- ASSIGNMENT
Produce an exact copy of the listing.

---------- TASK DATA ----------

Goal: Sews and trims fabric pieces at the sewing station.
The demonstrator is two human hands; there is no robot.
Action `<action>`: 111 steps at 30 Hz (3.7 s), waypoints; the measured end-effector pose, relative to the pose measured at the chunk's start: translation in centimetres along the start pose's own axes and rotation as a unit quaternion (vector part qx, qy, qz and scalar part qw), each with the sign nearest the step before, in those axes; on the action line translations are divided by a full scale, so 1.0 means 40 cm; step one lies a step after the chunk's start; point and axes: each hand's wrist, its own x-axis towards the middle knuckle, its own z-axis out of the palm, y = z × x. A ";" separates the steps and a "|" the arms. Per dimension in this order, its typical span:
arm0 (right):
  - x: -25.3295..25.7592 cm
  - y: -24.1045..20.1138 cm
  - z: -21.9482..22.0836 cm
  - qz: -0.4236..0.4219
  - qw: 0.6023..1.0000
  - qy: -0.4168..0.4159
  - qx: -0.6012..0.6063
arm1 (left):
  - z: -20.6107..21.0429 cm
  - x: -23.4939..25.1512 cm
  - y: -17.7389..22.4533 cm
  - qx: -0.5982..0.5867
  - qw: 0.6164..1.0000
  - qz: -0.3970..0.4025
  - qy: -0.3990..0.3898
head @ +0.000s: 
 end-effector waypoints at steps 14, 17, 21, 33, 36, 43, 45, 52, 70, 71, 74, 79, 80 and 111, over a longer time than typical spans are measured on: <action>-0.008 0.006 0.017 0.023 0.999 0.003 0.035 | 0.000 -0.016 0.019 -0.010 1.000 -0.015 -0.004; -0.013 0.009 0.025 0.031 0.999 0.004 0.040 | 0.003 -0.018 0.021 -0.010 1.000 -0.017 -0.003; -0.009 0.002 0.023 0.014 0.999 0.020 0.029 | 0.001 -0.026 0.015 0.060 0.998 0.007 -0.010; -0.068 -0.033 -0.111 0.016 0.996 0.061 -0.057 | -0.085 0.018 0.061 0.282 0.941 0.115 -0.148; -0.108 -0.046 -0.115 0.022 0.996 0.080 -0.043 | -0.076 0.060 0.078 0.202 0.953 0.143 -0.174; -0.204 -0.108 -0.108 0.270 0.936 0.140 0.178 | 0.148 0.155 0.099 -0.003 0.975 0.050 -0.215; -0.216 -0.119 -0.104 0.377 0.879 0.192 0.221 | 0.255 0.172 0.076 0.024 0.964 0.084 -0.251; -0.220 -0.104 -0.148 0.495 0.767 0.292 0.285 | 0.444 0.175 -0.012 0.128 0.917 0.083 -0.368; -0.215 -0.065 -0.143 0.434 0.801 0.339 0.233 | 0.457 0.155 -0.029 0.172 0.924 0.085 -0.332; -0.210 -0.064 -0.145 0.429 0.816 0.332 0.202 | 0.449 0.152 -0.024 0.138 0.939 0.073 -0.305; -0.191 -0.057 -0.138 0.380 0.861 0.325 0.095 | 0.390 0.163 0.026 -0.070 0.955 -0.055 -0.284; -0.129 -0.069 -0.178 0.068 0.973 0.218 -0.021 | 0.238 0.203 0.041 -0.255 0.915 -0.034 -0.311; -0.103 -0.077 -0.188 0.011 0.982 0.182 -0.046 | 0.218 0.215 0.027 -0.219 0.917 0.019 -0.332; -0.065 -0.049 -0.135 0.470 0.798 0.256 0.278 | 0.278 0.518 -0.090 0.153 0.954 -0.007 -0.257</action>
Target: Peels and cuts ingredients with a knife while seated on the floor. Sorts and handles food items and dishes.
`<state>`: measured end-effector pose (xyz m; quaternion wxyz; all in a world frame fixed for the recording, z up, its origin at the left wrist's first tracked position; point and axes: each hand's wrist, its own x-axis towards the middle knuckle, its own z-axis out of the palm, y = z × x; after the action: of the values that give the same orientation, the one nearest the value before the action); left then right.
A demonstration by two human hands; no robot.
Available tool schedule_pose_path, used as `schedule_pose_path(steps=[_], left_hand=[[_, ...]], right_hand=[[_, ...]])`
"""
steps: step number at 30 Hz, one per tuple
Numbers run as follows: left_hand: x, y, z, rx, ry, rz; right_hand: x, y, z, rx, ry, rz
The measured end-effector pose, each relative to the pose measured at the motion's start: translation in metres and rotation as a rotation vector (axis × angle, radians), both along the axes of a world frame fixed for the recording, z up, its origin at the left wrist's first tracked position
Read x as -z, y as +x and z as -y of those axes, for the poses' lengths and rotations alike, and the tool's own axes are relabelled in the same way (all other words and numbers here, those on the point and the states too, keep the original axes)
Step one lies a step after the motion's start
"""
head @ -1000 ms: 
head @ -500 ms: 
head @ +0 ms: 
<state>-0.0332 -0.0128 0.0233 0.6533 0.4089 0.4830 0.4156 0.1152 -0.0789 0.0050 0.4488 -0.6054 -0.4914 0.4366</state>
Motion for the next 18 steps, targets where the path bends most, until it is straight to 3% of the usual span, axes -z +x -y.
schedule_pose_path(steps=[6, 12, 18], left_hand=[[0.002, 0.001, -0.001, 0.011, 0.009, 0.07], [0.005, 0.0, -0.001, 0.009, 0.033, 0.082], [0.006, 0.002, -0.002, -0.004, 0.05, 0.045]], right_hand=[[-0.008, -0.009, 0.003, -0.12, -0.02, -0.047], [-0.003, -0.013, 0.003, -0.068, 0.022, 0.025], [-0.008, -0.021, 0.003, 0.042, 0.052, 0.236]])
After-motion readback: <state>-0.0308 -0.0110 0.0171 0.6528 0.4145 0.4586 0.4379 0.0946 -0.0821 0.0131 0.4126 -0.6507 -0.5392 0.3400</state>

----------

- RESPONSE TO THIS TASK
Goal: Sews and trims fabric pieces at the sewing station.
The demonstrator is two human hands; there is no robot.
Action `<action>`: 111 steps at 30 Hz (3.7 s), waypoints; the measured end-effector pose, relative to the pose measured at the chunk's start: translation in centimetres along the start pose's own axes and rotation as a unit quaternion (vector part qx, qy, qz and scalar part qw), each with the sign nearest the step before, in those axes; on the action line translations are divided by a full scale, so 1.0 means 40 cm; step one lies a step after the chunk's start; point and axes: each hand's wrist, its own x-axis towards the middle knuckle, its own z-axis out of the palm, y = z × x. A ";" separates the steps and a "|" the arms. Per dimension in this order, its typical span:
arm0 (right):
  - x: -25.3295..25.7592 cm
  - y: -24.1045..20.1138 cm
  - z: -21.9482..22.0836 cm
  - qz: -0.4236..0.4219
  - qw: 0.6023..1.0000
  - qy: -0.4168..0.4159
  - qx: -0.6012..0.6063
arm1 (left):
  - z: -20.6107..21.0429 cm
  - x: -23.4939..25.1512 cm
  - y: -17.7389..22.4533 cm
  - qx: -0.5982..0.5867
  - qw: 0.6164..1.0000
  - qz: -0.3970..0.4025
  - qy: -0.3990..0.3898
head @ +0.000s: 
 end-effector waypoints at steps 14, 17, 21, 33, 36, 43, 45, 52, 70, 71, 74, 79, 80 and 111, over a longer time than typical spans are measured on: <action>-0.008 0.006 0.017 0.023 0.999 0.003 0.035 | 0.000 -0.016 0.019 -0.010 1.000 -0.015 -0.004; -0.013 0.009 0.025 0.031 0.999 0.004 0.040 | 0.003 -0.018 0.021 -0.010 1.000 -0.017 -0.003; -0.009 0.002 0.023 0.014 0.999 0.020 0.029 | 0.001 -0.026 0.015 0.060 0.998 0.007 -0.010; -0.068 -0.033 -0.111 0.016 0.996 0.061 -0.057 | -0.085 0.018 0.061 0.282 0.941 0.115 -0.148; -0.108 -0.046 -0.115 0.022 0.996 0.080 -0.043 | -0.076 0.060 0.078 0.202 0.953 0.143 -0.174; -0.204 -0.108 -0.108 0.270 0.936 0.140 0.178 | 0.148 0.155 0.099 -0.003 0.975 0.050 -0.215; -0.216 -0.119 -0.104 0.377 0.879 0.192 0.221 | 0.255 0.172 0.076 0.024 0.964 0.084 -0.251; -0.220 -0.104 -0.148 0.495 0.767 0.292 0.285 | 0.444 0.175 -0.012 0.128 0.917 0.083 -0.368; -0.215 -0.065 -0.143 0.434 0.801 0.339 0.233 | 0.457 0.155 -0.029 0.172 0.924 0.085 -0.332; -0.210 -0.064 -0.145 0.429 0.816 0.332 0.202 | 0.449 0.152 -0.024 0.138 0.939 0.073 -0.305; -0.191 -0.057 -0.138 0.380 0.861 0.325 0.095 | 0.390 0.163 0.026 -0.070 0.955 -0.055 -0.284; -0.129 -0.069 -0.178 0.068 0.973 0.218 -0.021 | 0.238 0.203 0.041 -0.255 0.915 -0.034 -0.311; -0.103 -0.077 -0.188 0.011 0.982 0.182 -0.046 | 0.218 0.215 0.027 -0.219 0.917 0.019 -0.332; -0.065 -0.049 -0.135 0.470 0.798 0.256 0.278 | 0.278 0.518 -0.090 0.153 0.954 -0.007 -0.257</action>
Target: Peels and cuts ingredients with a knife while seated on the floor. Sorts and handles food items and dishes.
`<state>`: measured end-effector pose (xyz m; quaternion wxyz; all in a world frame fixed for the recording, z up, its origin at the left wrist's first tracked position; point and axes: each hand's wrist, its own x-axis towards the middle knuckle, its own z-axis out of the palm, y = z × x; after the action: of the values that give the same orientation, the one nearest the value before the action); left then right.
A demonstration by two human hands; no robot.
Available tool schedule_pose_path, used as `schedule_pose_path(steps=[_], left_hand=[[_, ...]], right_hand=[[_, ...]])`
"""
steps: step number at 30 Hz, one per tuple
Numbers run as follows: left_hand: x, y, z, rx, ry, rz; right_hand: x, y, z, rx, ry, rz
The measured end-effector pose, each relative to the pose measured at the motion's start: translation in metres and rotation as a rotation vector (axis × angle, radians), both along the axes of a world frame fixed for the recording, z up, its origin at the left wrist's first tracked position
Read x as -z, y as +x and z as -y of those axes, for the poses' lengths and rotations alike, and the tool's own axes are relabelled in the same way (all other words and numbers here, those on the point and the states too, keep the original axes)
Step one lies a step after the motion's start
"""
head @ -1000 ms: 
head @ -500 ms: 
head @ +0 ms: 
<state>-0.0332 -0.0128 0.0233 0.6533 0.4089 0.4830 0.4156 0.1152 -0.0789 0.0050 0.4488 -0.6054 -0.4914 0.4366</state>
Motion for the next 18 steps, targets where the path bends most, until it is straight to 3% of the usual span, axes -z +x -y.
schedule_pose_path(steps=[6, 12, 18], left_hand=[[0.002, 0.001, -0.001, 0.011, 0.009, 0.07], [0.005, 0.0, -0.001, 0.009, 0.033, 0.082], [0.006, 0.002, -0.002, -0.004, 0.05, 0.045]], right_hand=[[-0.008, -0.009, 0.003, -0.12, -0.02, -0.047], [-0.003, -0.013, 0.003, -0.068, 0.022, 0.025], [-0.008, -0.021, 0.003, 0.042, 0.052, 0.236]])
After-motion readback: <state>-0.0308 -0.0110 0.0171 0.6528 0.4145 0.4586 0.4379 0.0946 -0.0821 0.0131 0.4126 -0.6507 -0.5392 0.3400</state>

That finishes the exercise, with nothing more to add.